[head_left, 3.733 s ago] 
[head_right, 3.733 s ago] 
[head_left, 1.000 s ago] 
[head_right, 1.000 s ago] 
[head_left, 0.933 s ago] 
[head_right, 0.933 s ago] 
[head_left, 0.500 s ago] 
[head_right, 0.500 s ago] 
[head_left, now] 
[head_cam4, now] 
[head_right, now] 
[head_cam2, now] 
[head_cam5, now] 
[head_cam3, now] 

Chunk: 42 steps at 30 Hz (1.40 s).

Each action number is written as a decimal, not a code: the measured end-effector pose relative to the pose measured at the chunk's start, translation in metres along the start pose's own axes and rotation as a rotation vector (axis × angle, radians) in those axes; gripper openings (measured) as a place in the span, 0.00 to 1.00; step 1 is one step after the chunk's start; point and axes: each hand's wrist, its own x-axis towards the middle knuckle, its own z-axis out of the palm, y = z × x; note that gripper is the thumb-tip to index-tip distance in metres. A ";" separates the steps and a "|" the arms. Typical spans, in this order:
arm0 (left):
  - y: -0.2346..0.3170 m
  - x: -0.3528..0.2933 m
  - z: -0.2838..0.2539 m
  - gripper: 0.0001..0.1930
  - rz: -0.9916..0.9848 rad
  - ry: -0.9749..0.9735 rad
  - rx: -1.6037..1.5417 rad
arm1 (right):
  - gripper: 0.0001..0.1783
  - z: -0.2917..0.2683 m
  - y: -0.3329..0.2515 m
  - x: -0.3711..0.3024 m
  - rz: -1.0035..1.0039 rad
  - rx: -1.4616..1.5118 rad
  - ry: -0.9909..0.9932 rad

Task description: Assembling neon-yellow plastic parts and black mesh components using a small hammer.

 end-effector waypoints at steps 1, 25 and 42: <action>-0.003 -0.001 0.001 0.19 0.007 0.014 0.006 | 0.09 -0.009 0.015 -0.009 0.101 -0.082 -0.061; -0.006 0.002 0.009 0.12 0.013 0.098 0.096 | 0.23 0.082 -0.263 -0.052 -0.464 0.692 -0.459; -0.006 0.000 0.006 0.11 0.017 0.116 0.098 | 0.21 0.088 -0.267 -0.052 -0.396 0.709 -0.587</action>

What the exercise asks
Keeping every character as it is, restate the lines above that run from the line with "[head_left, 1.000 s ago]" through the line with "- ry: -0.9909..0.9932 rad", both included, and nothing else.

Completed task
[head_left, 1.000 s ago] 
[head_right, 1.000 s ago] 
[head_left, 0.933 s ago] 
[head_right, 0.933 s ago] 
[head_left, 0.500 s ago] 
[head_right, 0.500 s ago] 
[head_left, now] 
[head_cam4, now] 
[head_right, now] 
[head_cam2, now] 
[head_cam5, now] 
[head_cam3, now] 

Chunk: 42 steps at 30 Hz (1.40 s).

Each action number is written as a decimal, not a code: the measured end-effector pose relative to the pose measured at the chunk's start, translation in metres along the start pose's own axes and rotation as a rotation vector (axis × angle, radians) in those axes; gripper openings (measured) as a place in the span, 0.00 to 1.00; step 1 is one step after the chunk's start; point and axes: each hand's wrist, its own x-axis towards the middle knuckle, its own z-axis out of the palm, y = z × x; note that gripper is the thumb-tip to index-tip distance in metres. A ";" separates the steps and a "|" the arms. Typical spans, in this order:
arm0 (left):
  - y: -0.2346..0.3170 m
  - x: -0.3528..0.2933 m
  - z: -0.2838..0.2539 m
  - gripper: 0.0001..0.1930
  - rz: -0.9916..0.9848 rad
  - ry: -0.9749..0.9735 rad
  - rx: -1.6037..1.5417 rad
arm1 (right):
  - gripper: 0.0001..0.1783
  - z: -0.2917..0.2683 m
  - y: -0.3329..0.2515 m
  - x: -0.3711..0.3024 m
  - rz: -1.0035..1.0039 rad
  - rx: -1.4616..1.5118 rad
  - ry: -0.9909..0.9932 rad

No more output is required for the exercise.